5. Add the beer, mushroom powder, Sichuan pepper and reserved 1¾ cups base to the pan and stir to combine. Bring the sauce to a simmer, then reduce the heat to low and simmer gently, uncovered, for about an hour. (At this point, you can cool and then refrigerate or freeze the sauce for up to 2 months.)

6. Bring a pot of well-salted water to a boil. Blanch the tofu cubes for 1 minute, then drain carefully and set aside.

7. If you want a thicker sauce, stir in the cornstarch slurry. Once the sauce thickens, fold in the tofu. Taste and season with soy sauce as needed.

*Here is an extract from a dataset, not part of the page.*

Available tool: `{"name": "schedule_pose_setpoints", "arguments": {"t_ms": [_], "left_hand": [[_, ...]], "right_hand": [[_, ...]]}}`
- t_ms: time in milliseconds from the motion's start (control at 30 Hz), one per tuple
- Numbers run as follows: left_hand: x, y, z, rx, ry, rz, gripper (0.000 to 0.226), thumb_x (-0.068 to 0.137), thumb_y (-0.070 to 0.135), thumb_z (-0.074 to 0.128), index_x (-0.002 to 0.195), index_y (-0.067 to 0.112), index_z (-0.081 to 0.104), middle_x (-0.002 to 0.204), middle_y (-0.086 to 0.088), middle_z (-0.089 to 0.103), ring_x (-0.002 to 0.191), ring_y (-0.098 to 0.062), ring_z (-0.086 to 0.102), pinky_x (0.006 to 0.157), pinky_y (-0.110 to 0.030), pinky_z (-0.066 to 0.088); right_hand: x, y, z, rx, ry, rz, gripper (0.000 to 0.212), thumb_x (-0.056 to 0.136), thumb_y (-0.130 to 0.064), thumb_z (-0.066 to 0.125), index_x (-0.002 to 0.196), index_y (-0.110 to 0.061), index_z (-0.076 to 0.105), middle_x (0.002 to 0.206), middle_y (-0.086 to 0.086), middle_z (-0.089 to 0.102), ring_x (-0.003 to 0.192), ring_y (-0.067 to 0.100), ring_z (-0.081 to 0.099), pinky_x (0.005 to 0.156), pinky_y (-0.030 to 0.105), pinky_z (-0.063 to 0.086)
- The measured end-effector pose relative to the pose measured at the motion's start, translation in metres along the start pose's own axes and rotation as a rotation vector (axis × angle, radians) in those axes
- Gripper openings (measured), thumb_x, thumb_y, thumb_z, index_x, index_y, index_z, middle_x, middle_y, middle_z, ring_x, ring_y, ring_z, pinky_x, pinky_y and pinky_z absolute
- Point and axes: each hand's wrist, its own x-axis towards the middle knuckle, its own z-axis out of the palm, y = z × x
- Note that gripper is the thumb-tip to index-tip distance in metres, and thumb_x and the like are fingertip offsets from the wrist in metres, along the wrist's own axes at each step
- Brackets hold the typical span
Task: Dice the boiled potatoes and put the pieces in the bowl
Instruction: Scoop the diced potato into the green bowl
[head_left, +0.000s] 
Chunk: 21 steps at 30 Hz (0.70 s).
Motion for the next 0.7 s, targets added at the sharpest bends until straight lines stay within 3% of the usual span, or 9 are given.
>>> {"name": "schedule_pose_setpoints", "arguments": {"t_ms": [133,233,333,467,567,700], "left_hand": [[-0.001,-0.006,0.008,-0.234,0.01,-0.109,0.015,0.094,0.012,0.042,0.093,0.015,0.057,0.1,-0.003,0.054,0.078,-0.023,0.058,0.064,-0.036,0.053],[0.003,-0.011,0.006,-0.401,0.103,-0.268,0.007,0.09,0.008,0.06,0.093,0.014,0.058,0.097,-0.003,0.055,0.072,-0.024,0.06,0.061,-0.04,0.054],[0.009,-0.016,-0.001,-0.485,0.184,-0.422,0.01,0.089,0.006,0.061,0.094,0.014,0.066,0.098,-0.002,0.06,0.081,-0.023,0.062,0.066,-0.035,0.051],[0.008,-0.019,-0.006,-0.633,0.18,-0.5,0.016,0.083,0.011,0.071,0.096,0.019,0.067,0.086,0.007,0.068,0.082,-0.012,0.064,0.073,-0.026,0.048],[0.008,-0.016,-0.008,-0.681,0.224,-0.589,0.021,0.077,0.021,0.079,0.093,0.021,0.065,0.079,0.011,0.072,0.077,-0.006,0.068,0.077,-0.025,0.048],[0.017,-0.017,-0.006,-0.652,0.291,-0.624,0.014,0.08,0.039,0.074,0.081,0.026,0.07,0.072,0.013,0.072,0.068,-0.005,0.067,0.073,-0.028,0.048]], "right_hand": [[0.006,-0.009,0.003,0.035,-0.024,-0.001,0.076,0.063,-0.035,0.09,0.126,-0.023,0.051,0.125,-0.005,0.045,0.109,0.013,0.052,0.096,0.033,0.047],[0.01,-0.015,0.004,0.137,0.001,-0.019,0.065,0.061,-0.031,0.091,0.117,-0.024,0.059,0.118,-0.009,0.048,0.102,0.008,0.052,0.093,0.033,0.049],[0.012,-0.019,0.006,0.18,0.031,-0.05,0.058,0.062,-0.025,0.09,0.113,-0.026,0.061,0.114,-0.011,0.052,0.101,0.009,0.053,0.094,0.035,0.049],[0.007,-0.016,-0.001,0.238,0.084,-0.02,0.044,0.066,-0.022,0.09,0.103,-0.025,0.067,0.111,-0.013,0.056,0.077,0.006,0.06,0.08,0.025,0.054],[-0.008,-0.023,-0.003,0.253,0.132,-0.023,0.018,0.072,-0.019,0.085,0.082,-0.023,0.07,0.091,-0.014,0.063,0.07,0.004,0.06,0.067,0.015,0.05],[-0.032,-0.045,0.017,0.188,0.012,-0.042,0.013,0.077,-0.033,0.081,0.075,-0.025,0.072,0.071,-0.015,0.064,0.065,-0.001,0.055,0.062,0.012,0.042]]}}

8. There should be a thin puddle of shiny red oil on top of the sauce — if not, add a few more tablespoons of chili oil. Finish with a drizzle of Sichuan peppercorn oil, a sprinkling of ground Sichuan pepper and a scattering of cilantro and scallions. Serve with steamed rice.

* * *

Meat Variation

1/2 pound ground pork or a mix of ground pork and diced pork shoulder/belly
1/2 teaspoon fish sauce
1 bottle of beer

1. Make the vegetarian mapo tofu through step 4. Once the garlic softens and spine tingles occur, scoop out the aromatics as best you can and set them aside.

2. Crank the heat up to high and get the chili oil almost smoking hot. Add the pork to the pan and brown it thoroughly, using a spoon to break up the meat. When you’ve got good color on the meat and you’re teetering on burning things, crash the party with the bottle of beer. Use a wooden spoon to scrape up all the crispy bits from the bottom of the pan and stir them into the liquid. Add the aromatics back to the pan, along with the fish sauce, mushroom powder, Sichuan pepper and 2 cups of the base and bring to a simmer. If the sauce looks thick, thin it with some more base or beer until it looks like a thin marinara sauce. Cover and braise over low heat for 2 hours. (At this point, you can cool and then refrigerate or freeze the sauce for up to 1 month.)

3. If you want a thicker sauce, stir in the cornstarch slurry. Once the sauce thickens, fold in the tofu and slowly warm it through. Taste and season with soy sauce as needed, then finish as you would in steps 6 through 8 of the vegetarian version.

From The Mission Chinese Food Cookbook by Danny Bowien and Chris Ying.